Required action:
Return all lines from the listing below in which the string "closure" occurs.

Given records:
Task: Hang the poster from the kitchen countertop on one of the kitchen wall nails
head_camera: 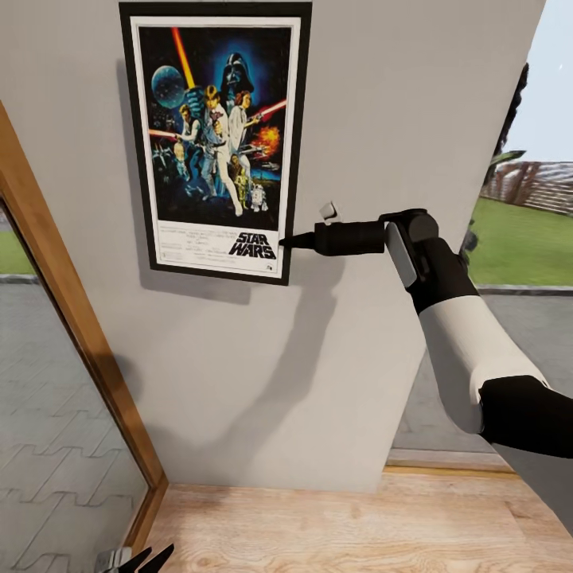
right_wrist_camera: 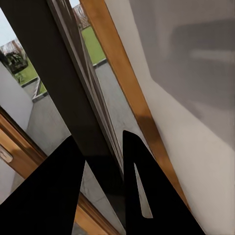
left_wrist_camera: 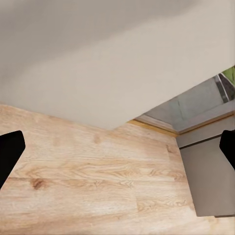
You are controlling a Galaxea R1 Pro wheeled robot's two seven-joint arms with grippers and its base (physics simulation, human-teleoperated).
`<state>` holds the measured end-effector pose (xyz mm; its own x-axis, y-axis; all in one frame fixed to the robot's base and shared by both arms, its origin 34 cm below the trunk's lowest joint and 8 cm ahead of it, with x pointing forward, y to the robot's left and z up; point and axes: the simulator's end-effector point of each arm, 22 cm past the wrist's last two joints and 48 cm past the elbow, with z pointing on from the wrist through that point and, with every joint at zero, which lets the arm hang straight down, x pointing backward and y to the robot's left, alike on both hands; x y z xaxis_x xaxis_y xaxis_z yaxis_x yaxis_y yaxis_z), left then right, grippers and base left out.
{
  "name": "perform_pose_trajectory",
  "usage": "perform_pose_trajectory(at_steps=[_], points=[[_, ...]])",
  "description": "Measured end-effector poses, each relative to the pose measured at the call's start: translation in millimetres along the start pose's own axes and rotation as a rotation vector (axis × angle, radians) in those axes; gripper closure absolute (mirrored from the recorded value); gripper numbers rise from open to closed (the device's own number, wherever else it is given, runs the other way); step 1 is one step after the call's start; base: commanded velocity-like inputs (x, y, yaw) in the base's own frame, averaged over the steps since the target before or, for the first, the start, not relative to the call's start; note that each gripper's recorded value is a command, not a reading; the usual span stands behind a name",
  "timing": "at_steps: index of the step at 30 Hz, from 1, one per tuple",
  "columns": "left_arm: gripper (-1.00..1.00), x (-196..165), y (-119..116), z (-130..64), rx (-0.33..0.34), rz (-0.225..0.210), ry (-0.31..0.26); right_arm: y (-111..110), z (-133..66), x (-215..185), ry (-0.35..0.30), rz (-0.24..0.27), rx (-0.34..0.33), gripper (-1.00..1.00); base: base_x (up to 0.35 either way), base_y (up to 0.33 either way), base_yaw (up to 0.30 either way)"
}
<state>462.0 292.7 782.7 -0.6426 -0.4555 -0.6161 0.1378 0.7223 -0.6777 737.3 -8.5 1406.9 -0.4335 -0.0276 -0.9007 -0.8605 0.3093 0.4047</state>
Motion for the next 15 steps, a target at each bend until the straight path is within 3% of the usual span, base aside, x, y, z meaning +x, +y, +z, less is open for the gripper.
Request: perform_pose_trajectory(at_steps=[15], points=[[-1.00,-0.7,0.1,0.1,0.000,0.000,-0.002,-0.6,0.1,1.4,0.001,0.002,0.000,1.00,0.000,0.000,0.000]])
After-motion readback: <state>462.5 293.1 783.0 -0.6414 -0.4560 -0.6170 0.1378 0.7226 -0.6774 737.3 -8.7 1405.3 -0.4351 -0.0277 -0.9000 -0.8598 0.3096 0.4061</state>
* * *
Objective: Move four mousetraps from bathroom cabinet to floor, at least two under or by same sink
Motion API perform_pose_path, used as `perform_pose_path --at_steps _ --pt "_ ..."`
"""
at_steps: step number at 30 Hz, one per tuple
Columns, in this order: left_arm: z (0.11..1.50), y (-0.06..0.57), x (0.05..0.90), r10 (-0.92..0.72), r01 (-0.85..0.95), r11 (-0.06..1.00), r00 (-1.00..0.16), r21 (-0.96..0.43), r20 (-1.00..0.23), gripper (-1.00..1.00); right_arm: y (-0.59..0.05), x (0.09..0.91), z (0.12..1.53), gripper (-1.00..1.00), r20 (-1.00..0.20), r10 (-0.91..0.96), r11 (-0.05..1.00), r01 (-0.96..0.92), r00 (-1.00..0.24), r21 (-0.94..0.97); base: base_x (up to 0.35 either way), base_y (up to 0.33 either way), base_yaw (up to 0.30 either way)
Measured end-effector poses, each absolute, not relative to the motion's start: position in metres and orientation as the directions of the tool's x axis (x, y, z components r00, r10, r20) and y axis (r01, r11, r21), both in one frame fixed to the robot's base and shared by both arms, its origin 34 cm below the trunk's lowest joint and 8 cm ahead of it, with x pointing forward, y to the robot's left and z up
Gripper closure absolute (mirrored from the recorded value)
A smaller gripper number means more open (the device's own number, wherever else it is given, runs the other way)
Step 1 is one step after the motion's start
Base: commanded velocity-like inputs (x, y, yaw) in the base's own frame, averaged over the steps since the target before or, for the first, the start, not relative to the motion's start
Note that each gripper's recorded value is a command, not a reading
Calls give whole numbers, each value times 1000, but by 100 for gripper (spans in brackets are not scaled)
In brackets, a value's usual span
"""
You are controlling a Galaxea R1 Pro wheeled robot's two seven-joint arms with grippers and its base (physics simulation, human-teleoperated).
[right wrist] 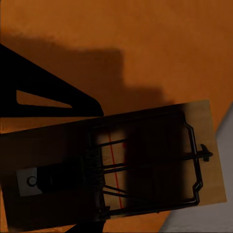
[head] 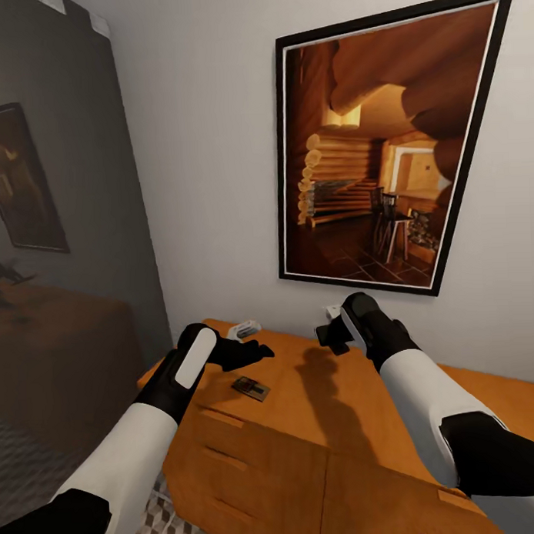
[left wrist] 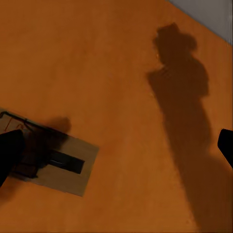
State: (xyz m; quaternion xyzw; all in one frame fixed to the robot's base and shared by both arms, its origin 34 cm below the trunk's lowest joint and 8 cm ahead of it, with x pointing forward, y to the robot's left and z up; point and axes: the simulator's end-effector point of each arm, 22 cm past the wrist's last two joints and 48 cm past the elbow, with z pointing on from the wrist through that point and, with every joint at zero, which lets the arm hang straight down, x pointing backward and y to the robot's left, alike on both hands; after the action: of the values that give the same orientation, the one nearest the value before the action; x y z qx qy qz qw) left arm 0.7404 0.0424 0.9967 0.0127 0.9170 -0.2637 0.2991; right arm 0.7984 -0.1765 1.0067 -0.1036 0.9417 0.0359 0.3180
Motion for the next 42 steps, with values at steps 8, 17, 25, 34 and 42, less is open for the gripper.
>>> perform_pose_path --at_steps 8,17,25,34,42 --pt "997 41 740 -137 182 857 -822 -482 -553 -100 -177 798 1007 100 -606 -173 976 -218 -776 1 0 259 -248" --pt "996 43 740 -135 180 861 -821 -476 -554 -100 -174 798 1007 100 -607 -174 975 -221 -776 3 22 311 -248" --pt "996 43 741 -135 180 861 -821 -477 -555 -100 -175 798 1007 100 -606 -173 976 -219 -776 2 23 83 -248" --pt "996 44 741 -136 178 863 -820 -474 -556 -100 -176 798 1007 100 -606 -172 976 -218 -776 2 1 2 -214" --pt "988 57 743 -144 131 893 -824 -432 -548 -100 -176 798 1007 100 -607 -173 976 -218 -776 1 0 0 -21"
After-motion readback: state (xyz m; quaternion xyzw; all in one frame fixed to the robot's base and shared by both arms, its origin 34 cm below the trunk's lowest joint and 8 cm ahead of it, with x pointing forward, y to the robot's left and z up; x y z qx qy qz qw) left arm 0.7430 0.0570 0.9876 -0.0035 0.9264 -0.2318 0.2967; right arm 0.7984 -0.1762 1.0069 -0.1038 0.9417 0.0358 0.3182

Answer to this task:
  "description": "Measured end-effector poses, each relative to the pose measured at the call's start: translation in millimetres along the start pose's own axes and rotation as a rotation vector (axis × angle, radians) in those axes; gripper closure absolute (mirrored from the recorded value); gripper numbers rise from open to closed (the device's own number, wherever else it is given, runs the other way); step 1 is one step after the call's start; base: commanded velocity-like inputs (x, y, yaw) in the base's own frame, averaged over the steps since the target before or, for the first, the start, not relative to the call's start; note that each gripper's recorded value is a command, not a reading; the usual span stands behind a name",
Gripper closure absolute (mirrored from the recorded value)

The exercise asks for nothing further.